There was another burst, and when that ended Emelianenko jumped from the cockpit and fell flat on the ground as German machine pistols opened up. He looked about to get his bearings as a burst of machine-gun fire struck the plane’s heavy armor plating. He was miraculously still alert as the dust settled around him. The engine finally seized up, and Emelianenko released the robust landing gear and came roaring down on the rocky soil at more than 60 miles per hour. The pilot skimmed the terrain, and every spin of the propeller pulled him ever closer to the safety of the Soviet lines. The experienced pilot knew he had five minutes at best before the engine seized as he frantically maneuvered toward the safety of the Soviet lines. The oil pressure plummeted toward zero, and the water temperature soared. His wingmen dropped their granular phosphorous, which spread the flames that roared even higher into the sky.Įmelianenko worked desperately to pull his plane above the wall of tall pines located beyond the airfield, but the plane was hit in the engine. Emelianenko’s machine guns then erupted, and the bombers caught fire. He worked swiftly, straightening the plane and firing a salvo of rockets into the parked enemy aircraft.

Emelianenko had lowered the nose of his plane for the attack when he heard a deafening sound and the craft jolted suddenly as a large hole burst open in his right wing. The Il-2 planes banked slightly to rise above the hill to their front, and the ground gave way as they spotted two rows of German bombers lined up neatly on the airfield ahead. The intercept helped set the stage for an Allied victory in the Pacific.Vasily Emelianenko led an Ilyushin Il-2 Sturmovik, or “Storm Bird,” flight in late June 1942 against a German-held airfield near Artemovsk in eastern Ukraine, flying low up a deep ravine to avoid detection. After intercepting the admiral and his escort of Zero fighters, Japanese naval morale was crushed, and Allied morale soared. It proved to be a turning point in the war. installations in Hawaii, sixteen P-38 pilots were dispatched to fly a five-leg, nearly 1,000 mile-long mission.

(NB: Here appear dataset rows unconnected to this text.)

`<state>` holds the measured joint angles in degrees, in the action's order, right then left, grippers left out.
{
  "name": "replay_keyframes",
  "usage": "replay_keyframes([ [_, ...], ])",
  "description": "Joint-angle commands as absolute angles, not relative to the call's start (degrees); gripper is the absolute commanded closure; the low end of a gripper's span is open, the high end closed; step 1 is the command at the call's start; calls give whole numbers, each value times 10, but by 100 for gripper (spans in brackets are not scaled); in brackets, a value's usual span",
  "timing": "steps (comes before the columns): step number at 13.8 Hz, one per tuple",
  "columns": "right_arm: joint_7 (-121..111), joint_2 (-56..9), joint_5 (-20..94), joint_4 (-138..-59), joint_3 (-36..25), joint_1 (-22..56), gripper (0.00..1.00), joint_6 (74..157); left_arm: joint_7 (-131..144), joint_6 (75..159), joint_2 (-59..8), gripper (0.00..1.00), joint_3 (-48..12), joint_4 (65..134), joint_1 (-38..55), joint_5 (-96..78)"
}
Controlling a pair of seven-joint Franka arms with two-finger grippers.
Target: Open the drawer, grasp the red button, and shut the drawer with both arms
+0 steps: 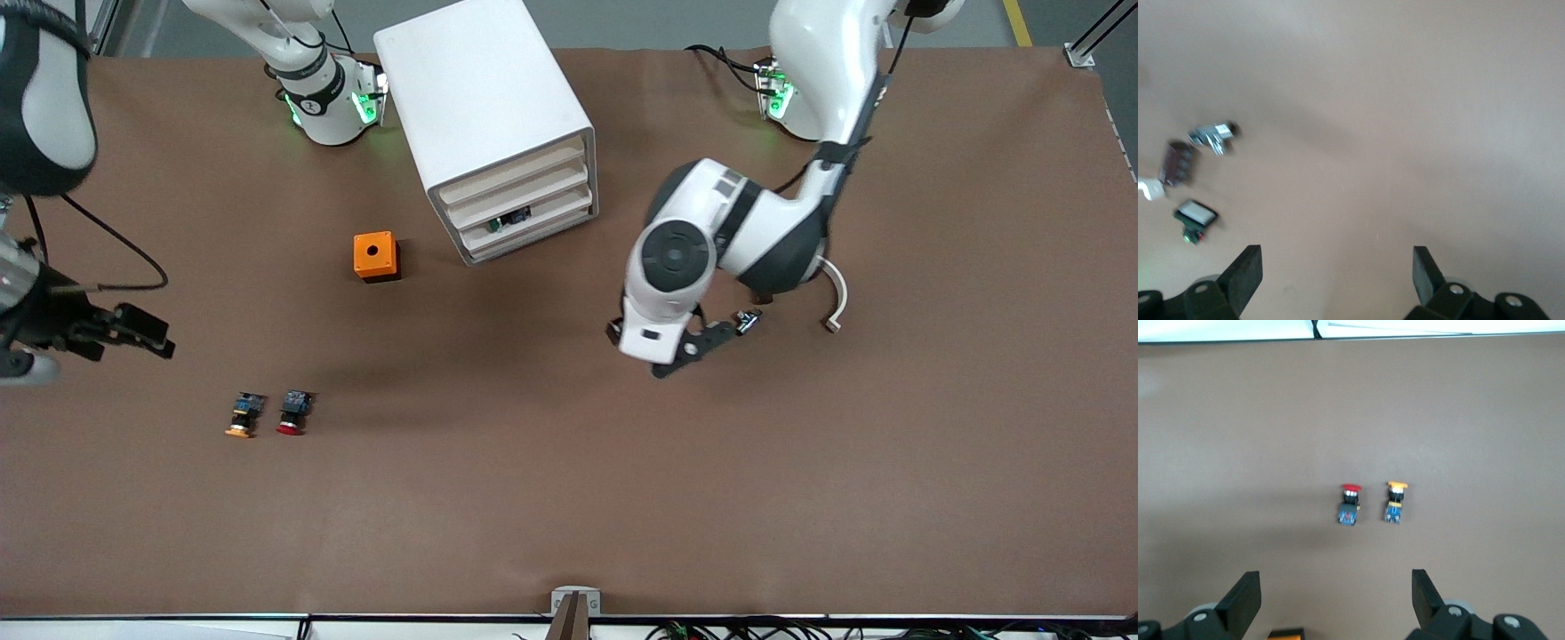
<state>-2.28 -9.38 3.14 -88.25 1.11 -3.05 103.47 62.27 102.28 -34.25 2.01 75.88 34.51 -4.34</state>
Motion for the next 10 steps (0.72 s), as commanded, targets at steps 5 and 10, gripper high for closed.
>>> replay_keyframes([
  [5,73,25,23,-958,24,-31,0,984,486,974,-248,1,17,772,238,-14],
  [10,73,43,22,-977,29,-29,0,981,350,923,-172,1,14,773,174,33],
])
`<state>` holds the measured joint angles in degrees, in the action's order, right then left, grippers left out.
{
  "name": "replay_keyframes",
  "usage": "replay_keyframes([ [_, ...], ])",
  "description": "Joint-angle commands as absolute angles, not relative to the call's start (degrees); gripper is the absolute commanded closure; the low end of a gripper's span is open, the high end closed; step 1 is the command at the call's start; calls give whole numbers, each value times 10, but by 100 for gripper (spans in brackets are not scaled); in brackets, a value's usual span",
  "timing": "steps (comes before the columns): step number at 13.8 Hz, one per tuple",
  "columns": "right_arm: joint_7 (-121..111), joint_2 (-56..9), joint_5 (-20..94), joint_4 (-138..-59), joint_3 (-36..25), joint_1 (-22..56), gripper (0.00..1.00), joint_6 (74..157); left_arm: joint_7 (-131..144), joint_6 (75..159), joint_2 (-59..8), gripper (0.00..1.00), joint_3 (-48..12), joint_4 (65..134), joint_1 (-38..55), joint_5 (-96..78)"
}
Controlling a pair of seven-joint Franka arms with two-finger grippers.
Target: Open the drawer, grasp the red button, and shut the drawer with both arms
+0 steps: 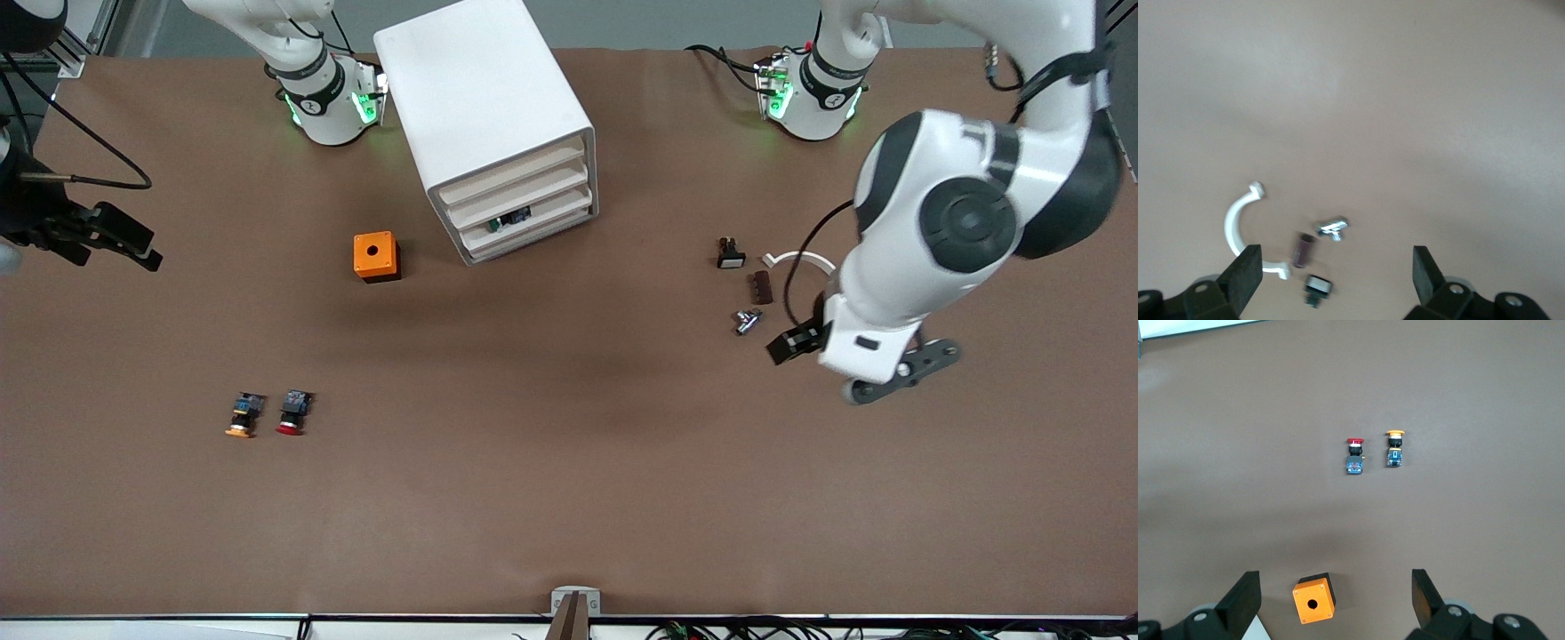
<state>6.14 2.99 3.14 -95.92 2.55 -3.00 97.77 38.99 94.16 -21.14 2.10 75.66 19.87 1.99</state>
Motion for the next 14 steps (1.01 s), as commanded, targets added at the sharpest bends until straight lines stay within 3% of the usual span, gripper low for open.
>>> replay_keyframes([
  [1,72,43,22,-977,29,-29,0,975,331,913,-159,1,13,773,158,32],
  [6,69,43,19,-972,27,-31,0,962,231,868,-97,1,17,784,127,26],
  [10,74,40,5,-955,20,-6,0,959,158,872,-9,1,10,866,80,24],
  [14,77,40,4,-955,4,4,0,953,147,888,38,1,-72,921,-1,6],
])
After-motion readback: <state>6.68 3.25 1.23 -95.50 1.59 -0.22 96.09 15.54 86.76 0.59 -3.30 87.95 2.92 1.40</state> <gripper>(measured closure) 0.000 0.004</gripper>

Ww2 tank buster aircraft code#
And in 1943, when code breakers learned of a key inspection flight in the Pacific by Japanese admiral Isoroku Yamamoto, architect of the attack on U. When a long-range battle-tested airplane was needed for the Allies’ first round-trip mission to Berlin, a modified P-38 was chosen. Destroyed entrenched pillboxes and shot down numerous fighters and bombers in all theaters of war. Its versatility and ruggedness were legendary. It also doubled as an intimidating long-range threat, capable of carrying a larger payload than early B-17s and boasting a range of 1,150 miles.

Upon its official introduction in 1940, the P-38 was capable of climbing to 3,300 feet in a single minute and reaching 400 mph, 100 mph faster than any other fighter in the world. Hibbard and his then assistant, Clarence “Kelly” Johnson, the twin-boomed P-38 was the most innovative plane of its day, combining speed with unheard-of advances: two supercharged engines and a potent mix of four 50-caliber machine guns and a 20-mm cannon. The P-38 had been given a new nickname: the “fork-tailed devil.”įirst conceived in 1937 by Lockheed chief engineer Hall L. officials realized the focus of the pilot’s madness. Within six months, as the P-38 showed its versatility in North Africa, a lone hysterical German pilot surrendered to soldiers at an Allied camp near Tunisia, pointing up to the sky and repeating one phrase- “der Gableschwanz Teufl”-over and over. The pilot, pumping 409 rounds per minute from its nose-mounted machine guns, dispatched the Condor in seconds, marking the first successful American engagement of a German aircraft during World War II. With its distinctive design, the P-38 was sleek but its twin tails gave the Lightning a radical new look. Its crew had never encountered anything quite like it before. The aircraft’s target, was a German Focke-Wulf Fw-200 Condor patrol bomber. True to its name, the P-38 was akin to a force of nature: fast, unforeseen, and immensely powerful. The pilot in a new American fighter, the P-38 Lightning, peeled down from the skies over Iceland on August14, 1942.